Un segnale per l’Europa e per la Svizzera

I risultati del secondo turno delle municipali francesi vanno letti anche in un’ottica più ampia e sono «un indubbio segnale per l’Europa», commenta il Corriere del Ticino. «Un ‘j’accuse’ contro le politiche di Bruxelles nonché una mobilitazione tale da intendere riunire sotto uno stesso tetto tutti i nemici dell’euro, dei processi di globalizzazione e delle politiche di austerità imposte dall’Unione Europea. Un messaggio e una sfida che i partiti tradizionali sono chiamati a raccogliere e controbattere, non senza timore».

Anche la Svizzera «ha motivi per guardare con preoccupazione a quanto accade al grande vicino», scrivono dal canto loro l’Aargauer Zeitung e la Berner Zeitung. «Con la minaccia Le Pen sul collo, il governo di Parigi irrigidirà le sue posizioni verso l’esterno. Per temi come il segreto bancario, la libera circolazione delle persone o le imposte sulle successioni, Berna deve attendersi a tempi difficili con la Francia».

Rimpasto ministeriale e cambio di linea politica?

«Hollande deve ora agire. Ma può farlo veramente?», si interrogano il Tages-Anzeiger e il Bund in un commento comune. «L’opzione più semplice sarebbe un rimpasto ministeriale. Hollande non apprezza però particolarmente questa strada. È considerato un fedele in politica. E il suo scialbo primo ministro Jean-Marc Ayrault è un amico leale. Ma dovrà sacrificarlo». Il ministro degli interni Manuel Valls – «un uomo dalle tendenze autoritarie e che gode di una popolarità accettabile» – è in testa alla hit parade dei possibili successori, annotano i due quotidiani.

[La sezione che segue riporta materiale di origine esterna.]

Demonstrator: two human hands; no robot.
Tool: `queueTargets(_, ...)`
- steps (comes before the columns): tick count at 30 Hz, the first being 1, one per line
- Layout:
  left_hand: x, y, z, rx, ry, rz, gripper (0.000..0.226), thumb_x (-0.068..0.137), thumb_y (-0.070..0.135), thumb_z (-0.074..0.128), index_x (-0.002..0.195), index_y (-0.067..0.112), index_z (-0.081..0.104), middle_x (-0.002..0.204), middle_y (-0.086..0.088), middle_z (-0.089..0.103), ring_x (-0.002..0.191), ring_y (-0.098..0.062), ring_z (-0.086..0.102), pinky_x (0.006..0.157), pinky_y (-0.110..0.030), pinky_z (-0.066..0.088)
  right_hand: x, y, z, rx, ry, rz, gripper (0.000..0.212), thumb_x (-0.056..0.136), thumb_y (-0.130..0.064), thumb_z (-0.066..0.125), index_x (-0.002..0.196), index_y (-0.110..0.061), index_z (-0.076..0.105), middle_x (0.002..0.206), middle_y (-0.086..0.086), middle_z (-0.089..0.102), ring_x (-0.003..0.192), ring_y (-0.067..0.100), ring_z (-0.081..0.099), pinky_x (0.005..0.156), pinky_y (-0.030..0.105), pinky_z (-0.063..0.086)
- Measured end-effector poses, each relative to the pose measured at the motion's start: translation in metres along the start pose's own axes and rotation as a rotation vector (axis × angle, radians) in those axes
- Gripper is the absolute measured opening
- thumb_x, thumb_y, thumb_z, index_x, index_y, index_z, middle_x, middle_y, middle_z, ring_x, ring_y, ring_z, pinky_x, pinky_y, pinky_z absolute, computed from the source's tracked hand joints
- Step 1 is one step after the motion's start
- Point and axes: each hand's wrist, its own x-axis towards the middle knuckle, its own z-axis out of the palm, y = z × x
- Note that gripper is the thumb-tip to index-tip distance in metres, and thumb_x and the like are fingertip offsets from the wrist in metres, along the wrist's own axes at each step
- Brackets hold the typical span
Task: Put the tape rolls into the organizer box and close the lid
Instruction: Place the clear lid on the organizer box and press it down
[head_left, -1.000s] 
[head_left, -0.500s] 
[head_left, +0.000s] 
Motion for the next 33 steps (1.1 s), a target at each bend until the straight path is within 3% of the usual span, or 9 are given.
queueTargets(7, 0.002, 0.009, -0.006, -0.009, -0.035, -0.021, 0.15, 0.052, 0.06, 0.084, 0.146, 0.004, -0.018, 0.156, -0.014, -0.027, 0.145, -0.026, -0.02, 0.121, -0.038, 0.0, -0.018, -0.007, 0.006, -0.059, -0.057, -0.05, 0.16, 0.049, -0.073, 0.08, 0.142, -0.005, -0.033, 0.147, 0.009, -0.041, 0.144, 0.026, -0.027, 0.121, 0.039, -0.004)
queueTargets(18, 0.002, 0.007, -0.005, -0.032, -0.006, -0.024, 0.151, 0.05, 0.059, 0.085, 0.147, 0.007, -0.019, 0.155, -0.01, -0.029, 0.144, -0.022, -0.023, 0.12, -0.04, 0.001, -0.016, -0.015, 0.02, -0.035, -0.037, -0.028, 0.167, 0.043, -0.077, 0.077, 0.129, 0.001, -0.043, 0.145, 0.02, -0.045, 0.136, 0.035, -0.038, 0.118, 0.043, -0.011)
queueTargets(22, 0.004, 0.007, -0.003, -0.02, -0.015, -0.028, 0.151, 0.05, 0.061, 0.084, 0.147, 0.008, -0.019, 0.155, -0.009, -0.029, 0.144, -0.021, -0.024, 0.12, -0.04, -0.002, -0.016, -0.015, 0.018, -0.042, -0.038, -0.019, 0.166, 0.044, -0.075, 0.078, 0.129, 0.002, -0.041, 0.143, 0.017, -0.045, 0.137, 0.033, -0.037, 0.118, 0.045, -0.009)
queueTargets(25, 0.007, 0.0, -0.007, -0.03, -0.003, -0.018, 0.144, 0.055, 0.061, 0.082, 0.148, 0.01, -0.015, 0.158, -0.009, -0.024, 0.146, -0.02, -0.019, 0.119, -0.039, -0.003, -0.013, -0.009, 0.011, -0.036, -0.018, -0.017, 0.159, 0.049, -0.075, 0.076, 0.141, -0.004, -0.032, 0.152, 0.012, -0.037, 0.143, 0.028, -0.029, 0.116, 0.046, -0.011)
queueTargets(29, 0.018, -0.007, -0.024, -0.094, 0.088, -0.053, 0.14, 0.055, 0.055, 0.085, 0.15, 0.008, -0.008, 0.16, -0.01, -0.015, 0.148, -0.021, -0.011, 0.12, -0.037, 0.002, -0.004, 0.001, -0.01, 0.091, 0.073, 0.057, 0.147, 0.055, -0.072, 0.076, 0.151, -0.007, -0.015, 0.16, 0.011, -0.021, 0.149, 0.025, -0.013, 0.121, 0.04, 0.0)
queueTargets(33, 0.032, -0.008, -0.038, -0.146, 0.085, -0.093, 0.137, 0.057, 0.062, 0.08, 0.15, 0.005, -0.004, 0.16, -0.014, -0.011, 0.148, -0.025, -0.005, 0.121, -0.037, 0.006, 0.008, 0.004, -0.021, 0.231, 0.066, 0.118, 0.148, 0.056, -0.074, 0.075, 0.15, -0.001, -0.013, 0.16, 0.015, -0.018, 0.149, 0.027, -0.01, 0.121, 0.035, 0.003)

Valls, Fabius o Aubry? Per La Regione Ticino, qualunque sia la scelta di Hollande, il rischio è di «lacerare un partito socialista (e un più generale schieramento di sinistra) diviso fra due anime, la socialdemocratica e la radicale».

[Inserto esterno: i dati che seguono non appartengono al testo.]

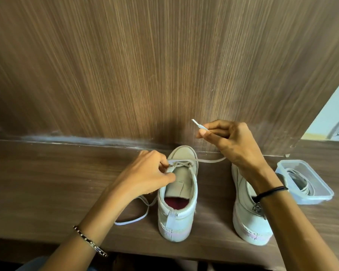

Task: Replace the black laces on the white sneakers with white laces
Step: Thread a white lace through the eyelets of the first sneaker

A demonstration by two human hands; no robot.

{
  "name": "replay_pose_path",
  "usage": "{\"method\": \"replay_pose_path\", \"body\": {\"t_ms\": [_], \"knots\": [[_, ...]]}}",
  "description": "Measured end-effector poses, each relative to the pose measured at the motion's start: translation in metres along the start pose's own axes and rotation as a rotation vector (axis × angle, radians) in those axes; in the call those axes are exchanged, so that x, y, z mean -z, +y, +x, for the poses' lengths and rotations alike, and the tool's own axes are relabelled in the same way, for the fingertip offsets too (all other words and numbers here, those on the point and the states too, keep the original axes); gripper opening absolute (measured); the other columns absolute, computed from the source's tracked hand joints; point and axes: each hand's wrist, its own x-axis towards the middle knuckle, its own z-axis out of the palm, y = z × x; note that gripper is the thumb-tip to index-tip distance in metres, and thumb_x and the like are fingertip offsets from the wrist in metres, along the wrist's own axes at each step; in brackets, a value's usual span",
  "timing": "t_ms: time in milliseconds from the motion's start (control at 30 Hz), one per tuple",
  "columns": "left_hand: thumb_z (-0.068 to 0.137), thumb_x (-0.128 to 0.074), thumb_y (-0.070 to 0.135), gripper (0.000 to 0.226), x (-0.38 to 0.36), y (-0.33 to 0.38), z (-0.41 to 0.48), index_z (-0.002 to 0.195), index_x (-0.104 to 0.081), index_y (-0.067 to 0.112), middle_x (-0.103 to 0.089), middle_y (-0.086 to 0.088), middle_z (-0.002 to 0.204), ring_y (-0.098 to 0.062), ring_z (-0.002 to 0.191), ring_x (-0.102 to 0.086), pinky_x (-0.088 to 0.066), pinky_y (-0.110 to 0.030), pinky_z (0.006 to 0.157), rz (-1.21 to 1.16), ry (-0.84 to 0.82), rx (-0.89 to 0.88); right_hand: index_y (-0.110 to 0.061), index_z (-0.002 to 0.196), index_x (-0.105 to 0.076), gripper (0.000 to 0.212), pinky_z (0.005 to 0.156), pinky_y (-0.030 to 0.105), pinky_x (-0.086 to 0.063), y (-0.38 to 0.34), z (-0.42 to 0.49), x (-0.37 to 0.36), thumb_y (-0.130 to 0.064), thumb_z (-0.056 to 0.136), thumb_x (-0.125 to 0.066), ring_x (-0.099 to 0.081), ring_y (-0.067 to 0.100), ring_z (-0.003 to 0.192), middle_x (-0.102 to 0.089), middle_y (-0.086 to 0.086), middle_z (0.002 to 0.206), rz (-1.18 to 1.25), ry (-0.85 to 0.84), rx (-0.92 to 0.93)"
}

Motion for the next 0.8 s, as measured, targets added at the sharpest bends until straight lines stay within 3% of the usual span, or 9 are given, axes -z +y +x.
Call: {"method": "replay_pose_path", "body": {"t_ms": [100,167,300,433,600,733,800], "knots": [[0.081,-0.067,0.028,0.015,-0.005,0.002,0.001,0.074,-0.075,0.017,-0.062,-0.006,0.06,-0.009,0.051,-0.041,-0.038,-0.027,0.053,0.015,0.07,-0.047,-0.019,0.089,-0.081,0.017,0.087,0.022,-0.049,-0.004,-0.002,-0.008,-0.036,0.092,-0.076,-0.073,0.001,0.084,-0.079,-0.004,0.08,-0.07,-0.104,0.033],[0.082,-0.07,0.027,0.016,-0.006,0.001,0.002,0.071,-0.074,0.016,-0.059,-0.006,0.056,-0.011,0.05,-0.04,-0.032,-0.022,0.048,0.018,0.124,-0.052,-0.023,0.086,-0.081,0.017,0.084,0.02,-0.047,-0.005,-0.003,-0.016,-0.039,0.091,-0.076,-0.07,-0.003,0.081,-0.078,-0.007,0.078,-0.146,-0.177,0.04],[0.084,-0.075,0.022,0.013,-0.002,-0.009,0.004,0.072,-0.076,0.016,-0.064,-0.01,0.06,-0.008,0.056,-0.047,-0.047,-0.033,0.054,-0.196,0.078,0.012,-0.026,0.089,-0.082,0.011,0.089,0.024,-0.054,-0.004,-0.005,-0.027,-0.035,0.092,-0.076,-0.072,0.005,0.09,-0.078,-0.01,0.087,-0.267,-0.311,0.04],[0.09,-0.072,0.018,0.01,0.004,-0.016,0.003,0.084,-0.08,0.016,-0.073,-0.016,0.084,-0.009,0.074,-0.059,-0.052,-0.018,0.054,-0.452,-0.042,0.102,-0.023,0.091,-0.082,0.01,0.075,0.004,-0.044,-0.002,-0.006,-0.029,-0.025,0.094,-0.073,-0.065,-0.011,0.083,-0.076,-0.014,0.085,-0.365,-0.379,0.041],[0.092,-0.069,0.017,0.012,0.006,-0.022,0.004,0.089,-0.08,0.013,-0.066,0.001,0.074,-0.003,0.069,-0.057,-0.053,-0.016,0.059,-0.548,-0.087,0.163,-0.017,0.093,-0.083,0.012,0.069,-0.003,-0.038,0.001,-0.006,-0.029,-0.02,0.093,-0.071,-0.059,-0.021,0.077,-0.075,-0.016,0.085,-0.457,-0.368,0.029],[0.092,-0.067,0.011,0.012,0.007,-0.019,0.001,0.094,-0.079,0.009,-0.064,-0.02,0.086,-0.02,0.084,-0.055,-0.054,-0.016,0.058,-0.584,-0.098,0.138,-0.018,0.094,-0.083,0.014,0.07,-0.004,-0.038,0.001,-0.008,-0.036,-0.021,0.092,-0.07,-0.063,-0.007,0.084,-0.077,-0.01,0.091,-0.509,-0.357,0.024],[0.092,-0.068,0.011,0.011,0.007,-0.016,0.001,0.094,-0.079,0.009,-0.062,-0.015,0.086,-0.021,0.084,-0.052,-0.054,-0.015,0.058,-0.589,-0.094,0.145,-0.018,0.093,-0.083,0.015,0.069,-0.004,-0.039,0.001,-0.008,-0.039,-0.022,0.092,-0.069,-0.063,-0.003,0.084,-0.077,-0.009,0.087,-0.528,-0.347,0.023]]}}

Più che sul nome del nuovo primo ministro, Hollande dovrà interrogarsi sulla linea politica da seguire. «Ancora più moderata nel rispetto dell’austerità europea, o più spinta verso quella sensibilità sociale che ora sembra appannaggio dei suoi avversari di destra? Hollande non è uomo favorevole agli “strappi”, è più portato a una paziente continuità, ai calcoli sul lungo periodo. Così conquistò prima il partito e poi l’Eliseo. Eppure questa volta ha bisogno di trasmettere un segnale forte, per dare concretezza al nuovo patto sociale che aveva tentato di varare alla vigilia del voto. Fra meno di due mesi ci sono le europee. L’amaro viatico di ieri promette altre delusioni», pronostica La Regione.

Per Tages-Anzeiger e Bund, François Hollande non può fare marcia indietro sul suo «patto di responsabilità» presentato all’inizio dell’anno e che prevede 50 miliardi di sgravi fiscali per le aziende francesi. «Al massimo potrebbe abbellire questo patto con un po’ di giustizia sociale, al fine di calmare i suoi elettori socialisti. Il denaro però manca e i deficit da tempo sono fuori controllo».

La sola speranza per il presidente francese è una schiarita economica, annotano i due quotidiani. «Presto o tardi l’economia dovrà ricominciare a crescere, a creare impieghi e a spazzar via la grande depressione che attanaglia il paese. Presto o tardi, le sue riforme coraggiose porteranno i loro frutti. Ma se tutto ciò non accade velocemente, allora sarà ‘cotto’ e non avrà nessuna chance di essere rieletto nel 2017».